=== Problem requirements ===
Scan the listing below. Copy each line that contains "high".

=== Supplied information ===
'''
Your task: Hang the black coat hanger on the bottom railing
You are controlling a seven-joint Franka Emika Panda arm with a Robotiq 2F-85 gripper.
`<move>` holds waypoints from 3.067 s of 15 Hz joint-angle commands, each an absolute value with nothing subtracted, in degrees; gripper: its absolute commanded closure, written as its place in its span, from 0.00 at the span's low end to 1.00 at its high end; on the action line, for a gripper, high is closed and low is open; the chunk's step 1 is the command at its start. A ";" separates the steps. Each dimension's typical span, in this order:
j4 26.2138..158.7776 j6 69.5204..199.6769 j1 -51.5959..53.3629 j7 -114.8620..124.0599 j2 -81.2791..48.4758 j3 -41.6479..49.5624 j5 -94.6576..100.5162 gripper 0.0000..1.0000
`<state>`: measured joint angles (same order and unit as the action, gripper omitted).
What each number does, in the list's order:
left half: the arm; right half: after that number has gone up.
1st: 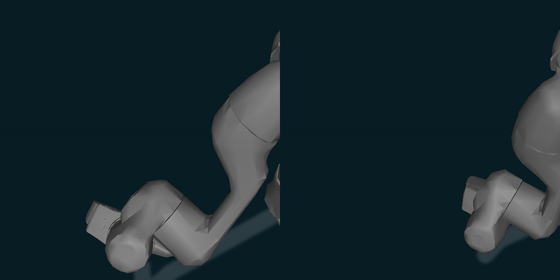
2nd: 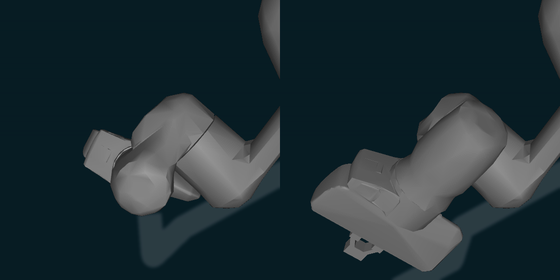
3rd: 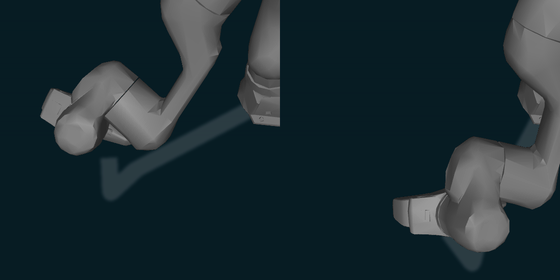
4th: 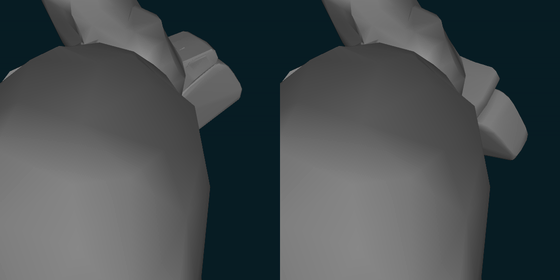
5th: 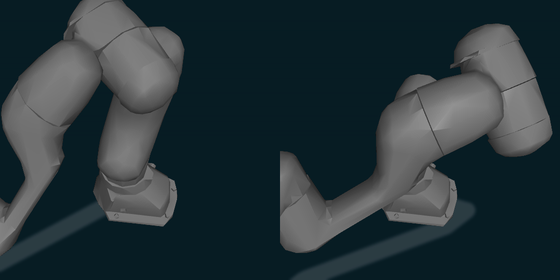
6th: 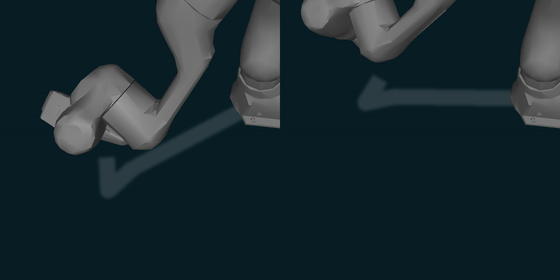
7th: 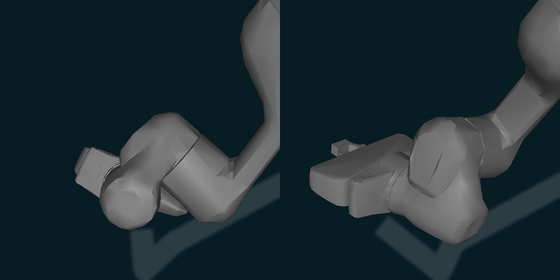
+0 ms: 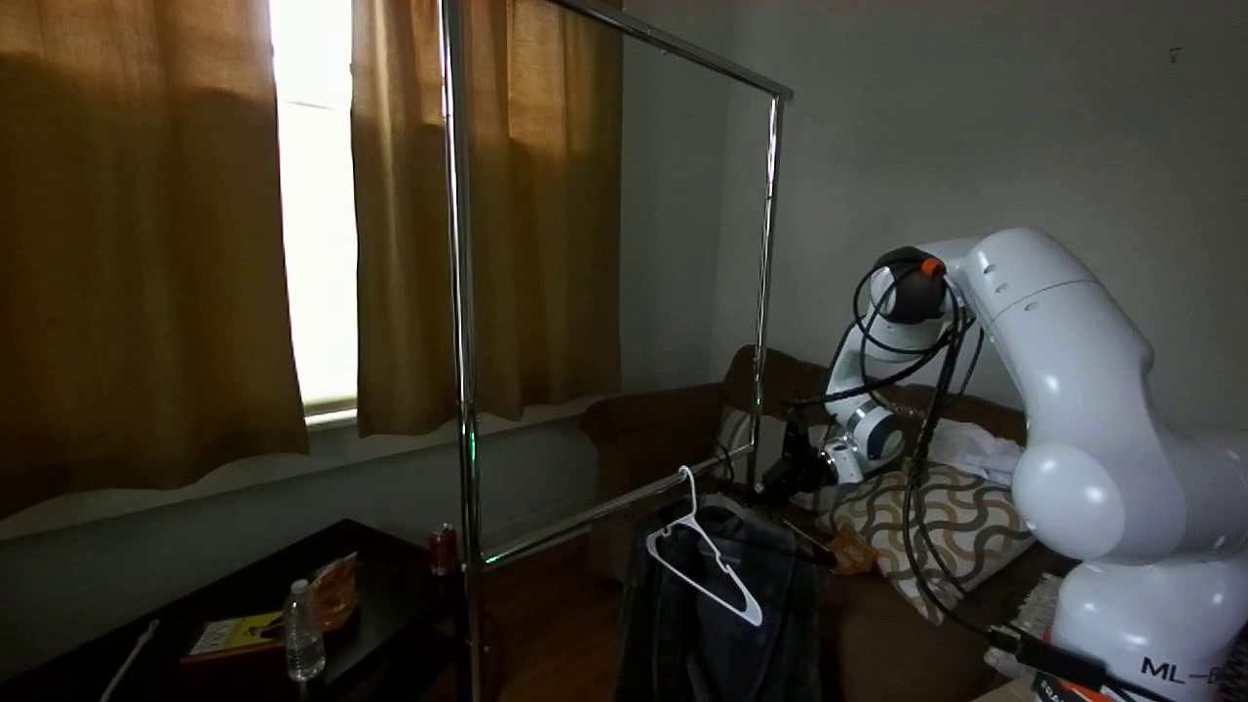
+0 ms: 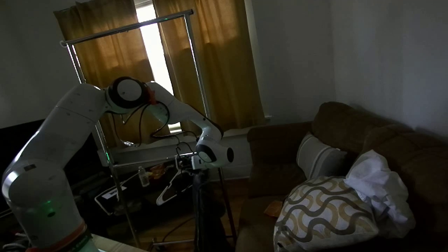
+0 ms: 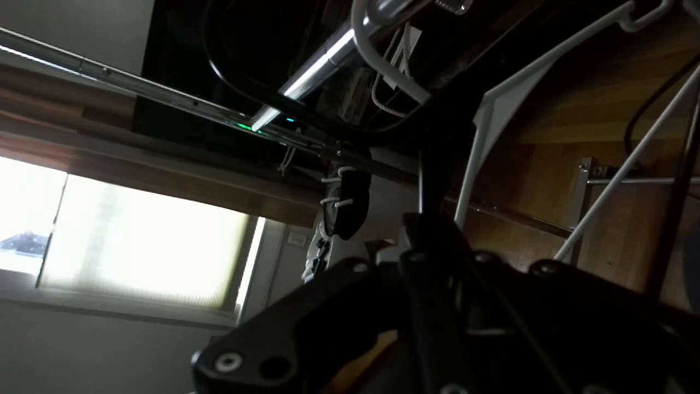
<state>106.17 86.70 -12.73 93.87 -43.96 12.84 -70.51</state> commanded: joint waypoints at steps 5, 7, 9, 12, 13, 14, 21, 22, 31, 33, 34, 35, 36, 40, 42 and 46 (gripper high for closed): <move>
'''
=== Written solution ===
`<move>` holds waypoints from 3.067 s of 15 Hz joint-angle commands, each an absolute value with nothing subtracted, in degrees; gripper: its absolute commanded closure, written as its place in its span, from 0.00 at the span's low end to 1.00 at its high end; on the action line, for a gripper, high is closed and low is open; the chunk's step 1 is the command at its start. A ";" separates the steps. Each dimension's typical span, in this order:
<state>106.17 86.70 -12.73 93.87 -43.96 12.84 -70.51</state> commanded: joint waypoints at steps 5, 7, 9, 12, 13, 14, 21, 22, 31, 33, 34, 35, 36, 40, 42 and 46 (gripper high for closed): <move>

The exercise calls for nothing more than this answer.